Washington de Barros Monteiro em seu Curso de Direito Civil define regras da juriprudência que destacamos: “a) Na interpretação deve-se sempre preferir a inteligência que faz sentido que não faz” e não faz sentido o inciso V, do Art. 17 da LC 123, pois o sistema do Simples Nacional abriga a empresas sem grande força de pagamento e isso inclusive as que devem, o Mestre Washigton de Marros Monteiro ensina ainda que:  “Tratando-se, porém, de interpretar leis sociais, preciso será temperar o espírito jurista, adicionando-lhe certa dose de espírito social, sob pena de sacrificar-se a verdade lógica”. E, o que é a LC 123, se não uma lei de inclusão social, com simplificação dos procedimentos e redução da carga tributária para tirar da informalidades empresas e possibilitar o crescimento das demais empresas.

Na verdade o inciso V do Artigo 17 da LC 123 esta trazendo tratamento reverso do fincado nos artigos 170 e 179 da Constituição Federal, uma vez que as empresas não tipificadas como micro e pequenas empresas podem mudar do lucro presumido para o lucro real e vice-versa independente da regularidade fiscal, indo de acordo com a faixa de faturamente que lhe acarrete menor imposto.

Mesmo ferindo tudo aquilo que foi até agora argumentado, poderia o legislador vincular parte da redução da carga tributária com o ingresso no Simples Nacional para pagamento do débito.

Ainda temos que analisar o inciso V, do art. 17 da LC 123 sob a ótica da chamada sanção política, para tanto trazemos as seguintes súmulas:

SÚMULA Nº 70 : é inadmissível a interdição de estabelecimento como meio coercitivo para cobrança de tributo.

SÚMULA Nº 323 : é inadmissível a apreensão de mercadorias como meio coercitivo para pagamento de tributos.

SÚMULA Nº 547 : não é lícito à autoridade proibir que o contribuinte em débito adquira estampilhas, despache mercadorias nas alfândegas e exerça suas atividades

Fica claro portanto que a exigência da regularidade fiscal para ingresso no Simples Nacional de uma empresa reconhecida como micro ou pequena por lei é sanção política, pois o Estado com bem definiu o Desembargador DES. ROQUE JOAQUIM VOLKWEISS em seu voto da Apelação Cível APELAÇÃO CÍVEL Nº 70025306838 que “possui o direito de executar os seus devedores e, diga-se de passagem, por meio e forma extremamente privilegiados, sem a insensata necessidade de vir a suprimir o reconhecimento da condição de microempresa ou empresa de pequeno porte, até porque o regime destas é avaliado não pelo que devem, mas pelo tamanho do seu faturamento.”
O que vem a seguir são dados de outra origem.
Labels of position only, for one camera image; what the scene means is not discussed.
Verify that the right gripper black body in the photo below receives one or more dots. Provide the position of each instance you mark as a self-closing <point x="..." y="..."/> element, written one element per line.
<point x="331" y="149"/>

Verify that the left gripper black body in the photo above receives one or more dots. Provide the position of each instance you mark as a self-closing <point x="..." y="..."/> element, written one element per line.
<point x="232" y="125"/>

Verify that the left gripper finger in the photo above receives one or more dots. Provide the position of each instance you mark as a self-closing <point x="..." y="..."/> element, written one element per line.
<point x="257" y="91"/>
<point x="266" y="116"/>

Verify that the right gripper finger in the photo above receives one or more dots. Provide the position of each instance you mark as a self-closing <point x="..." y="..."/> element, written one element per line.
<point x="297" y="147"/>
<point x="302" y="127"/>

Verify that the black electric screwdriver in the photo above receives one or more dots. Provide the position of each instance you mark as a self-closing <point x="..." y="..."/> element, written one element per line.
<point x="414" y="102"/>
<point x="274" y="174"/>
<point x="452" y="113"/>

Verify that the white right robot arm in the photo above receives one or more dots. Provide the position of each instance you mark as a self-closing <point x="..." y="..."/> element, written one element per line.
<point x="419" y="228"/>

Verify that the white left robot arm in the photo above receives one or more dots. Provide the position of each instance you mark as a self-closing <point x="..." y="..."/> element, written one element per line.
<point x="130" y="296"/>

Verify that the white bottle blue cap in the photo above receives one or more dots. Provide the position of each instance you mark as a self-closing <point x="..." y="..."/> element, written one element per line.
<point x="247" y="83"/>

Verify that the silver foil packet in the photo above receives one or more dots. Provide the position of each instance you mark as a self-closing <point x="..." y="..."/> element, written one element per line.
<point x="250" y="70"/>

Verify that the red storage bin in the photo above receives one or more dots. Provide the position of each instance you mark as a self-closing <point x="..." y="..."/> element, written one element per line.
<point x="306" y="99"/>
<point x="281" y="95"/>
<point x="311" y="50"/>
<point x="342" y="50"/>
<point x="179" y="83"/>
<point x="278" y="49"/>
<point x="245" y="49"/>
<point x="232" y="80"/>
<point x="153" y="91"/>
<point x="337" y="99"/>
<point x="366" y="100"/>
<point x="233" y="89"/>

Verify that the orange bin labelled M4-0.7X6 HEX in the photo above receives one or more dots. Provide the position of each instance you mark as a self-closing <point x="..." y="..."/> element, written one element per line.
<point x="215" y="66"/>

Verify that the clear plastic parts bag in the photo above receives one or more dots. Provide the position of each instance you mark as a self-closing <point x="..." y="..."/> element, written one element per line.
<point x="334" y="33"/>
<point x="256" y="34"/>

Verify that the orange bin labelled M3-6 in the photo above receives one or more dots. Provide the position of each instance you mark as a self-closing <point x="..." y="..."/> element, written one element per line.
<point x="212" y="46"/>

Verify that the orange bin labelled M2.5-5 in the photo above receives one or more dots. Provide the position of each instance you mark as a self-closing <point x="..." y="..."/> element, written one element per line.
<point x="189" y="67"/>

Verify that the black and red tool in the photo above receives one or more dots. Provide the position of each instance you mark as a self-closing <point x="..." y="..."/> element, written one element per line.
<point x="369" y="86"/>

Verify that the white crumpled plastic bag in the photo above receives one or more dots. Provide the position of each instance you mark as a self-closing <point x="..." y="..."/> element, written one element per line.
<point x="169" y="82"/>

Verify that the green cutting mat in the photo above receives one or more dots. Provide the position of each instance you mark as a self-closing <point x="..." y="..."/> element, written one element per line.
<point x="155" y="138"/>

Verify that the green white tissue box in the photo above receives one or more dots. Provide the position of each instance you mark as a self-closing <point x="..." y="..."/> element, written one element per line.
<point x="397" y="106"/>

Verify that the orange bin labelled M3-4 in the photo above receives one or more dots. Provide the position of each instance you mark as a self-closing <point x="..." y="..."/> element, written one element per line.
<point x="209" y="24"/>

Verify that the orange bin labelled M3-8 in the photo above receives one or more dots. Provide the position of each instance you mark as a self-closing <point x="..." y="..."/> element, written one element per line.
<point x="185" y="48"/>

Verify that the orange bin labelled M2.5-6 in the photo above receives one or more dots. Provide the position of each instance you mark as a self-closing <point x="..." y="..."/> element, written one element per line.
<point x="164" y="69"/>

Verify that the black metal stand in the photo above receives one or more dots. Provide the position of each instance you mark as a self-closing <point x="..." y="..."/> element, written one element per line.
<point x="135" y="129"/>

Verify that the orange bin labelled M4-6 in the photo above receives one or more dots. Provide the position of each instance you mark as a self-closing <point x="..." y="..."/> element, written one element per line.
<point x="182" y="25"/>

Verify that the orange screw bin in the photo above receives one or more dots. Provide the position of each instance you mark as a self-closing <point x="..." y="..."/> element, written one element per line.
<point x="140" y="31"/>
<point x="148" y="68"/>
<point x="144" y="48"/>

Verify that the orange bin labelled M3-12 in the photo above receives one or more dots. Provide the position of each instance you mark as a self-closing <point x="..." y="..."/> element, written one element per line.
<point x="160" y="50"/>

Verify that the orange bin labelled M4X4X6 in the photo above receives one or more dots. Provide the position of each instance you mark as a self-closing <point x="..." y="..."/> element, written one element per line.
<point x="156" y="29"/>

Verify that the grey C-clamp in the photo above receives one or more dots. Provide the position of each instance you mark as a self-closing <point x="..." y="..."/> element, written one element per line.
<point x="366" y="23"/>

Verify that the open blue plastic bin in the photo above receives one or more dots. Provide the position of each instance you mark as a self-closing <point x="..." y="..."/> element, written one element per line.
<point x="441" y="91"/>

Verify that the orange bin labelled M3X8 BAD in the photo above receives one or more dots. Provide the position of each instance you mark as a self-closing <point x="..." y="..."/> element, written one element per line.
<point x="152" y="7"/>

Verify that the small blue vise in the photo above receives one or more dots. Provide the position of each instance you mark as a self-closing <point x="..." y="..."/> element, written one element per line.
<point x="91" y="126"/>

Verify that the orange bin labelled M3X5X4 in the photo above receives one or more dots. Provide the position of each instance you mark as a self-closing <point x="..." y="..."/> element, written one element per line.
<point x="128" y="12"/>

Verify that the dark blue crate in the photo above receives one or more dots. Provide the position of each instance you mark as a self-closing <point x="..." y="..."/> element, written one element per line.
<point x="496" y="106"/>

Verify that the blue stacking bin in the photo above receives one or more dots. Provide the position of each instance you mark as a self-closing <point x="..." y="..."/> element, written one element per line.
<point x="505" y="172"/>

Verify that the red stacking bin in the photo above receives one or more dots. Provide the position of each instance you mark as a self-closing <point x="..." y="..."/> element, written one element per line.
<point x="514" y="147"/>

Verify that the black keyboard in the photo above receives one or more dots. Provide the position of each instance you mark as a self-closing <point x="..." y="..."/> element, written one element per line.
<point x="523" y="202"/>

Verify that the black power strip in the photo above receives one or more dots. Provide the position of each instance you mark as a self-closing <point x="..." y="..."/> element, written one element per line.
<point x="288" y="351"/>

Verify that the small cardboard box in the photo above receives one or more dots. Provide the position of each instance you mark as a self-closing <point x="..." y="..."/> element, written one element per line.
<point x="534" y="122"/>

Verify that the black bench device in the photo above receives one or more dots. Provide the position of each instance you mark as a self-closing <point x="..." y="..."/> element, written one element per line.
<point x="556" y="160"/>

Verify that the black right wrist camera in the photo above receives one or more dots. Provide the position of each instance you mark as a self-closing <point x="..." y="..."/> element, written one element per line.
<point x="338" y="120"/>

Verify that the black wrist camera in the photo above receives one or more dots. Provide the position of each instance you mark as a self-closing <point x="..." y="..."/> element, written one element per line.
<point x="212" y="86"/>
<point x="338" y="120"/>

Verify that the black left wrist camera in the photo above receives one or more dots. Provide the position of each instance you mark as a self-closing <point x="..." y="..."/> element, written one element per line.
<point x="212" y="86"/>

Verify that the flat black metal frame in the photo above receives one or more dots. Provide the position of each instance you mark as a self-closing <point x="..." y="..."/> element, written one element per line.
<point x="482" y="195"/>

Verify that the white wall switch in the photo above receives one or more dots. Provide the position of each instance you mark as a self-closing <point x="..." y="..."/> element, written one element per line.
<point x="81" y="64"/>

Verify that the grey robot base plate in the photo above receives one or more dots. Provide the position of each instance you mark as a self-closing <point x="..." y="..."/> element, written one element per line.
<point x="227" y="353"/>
O prejuízo é muito maior da empresa do que para o Fisco, pois este continua com as formas de cobrar, inclusive com penhora on line, nos parece lógico entender que o recebimento do que lhe é devido só irá ocorrer com a empresa em funcionamento e é muito melhor a certeza de receber parcelado do que a incerteza de uma execução fiscal.

O Eminente Prof. Paulo Nader fl. 296 em seu livro Introdução ao Estudo do direito ensina que: ”Na decodificação da mensagem o intérprete alcança o seu objetivo adotando, às vezes, apenas o elemento gramatical e o lógico. Outras vezes, a complexibilidade normativa leva-o a esgotar os recursos de que dispõe” (Fator Histórico), neste caso como explica paulo Nader no mesmo livro na fl. 300 que quando  “a aplicação do conhecimento gramatical e lógico do texto não é suficiente é necessário a pesquisa do elemento histórico” e esclarece também que ”Como força viva que acompanha as mudanças sociais, o Direito se renova, ora aperfeiçoando os institutos vigentes, ora criando outros, para atender o desafio dos novos tempos.”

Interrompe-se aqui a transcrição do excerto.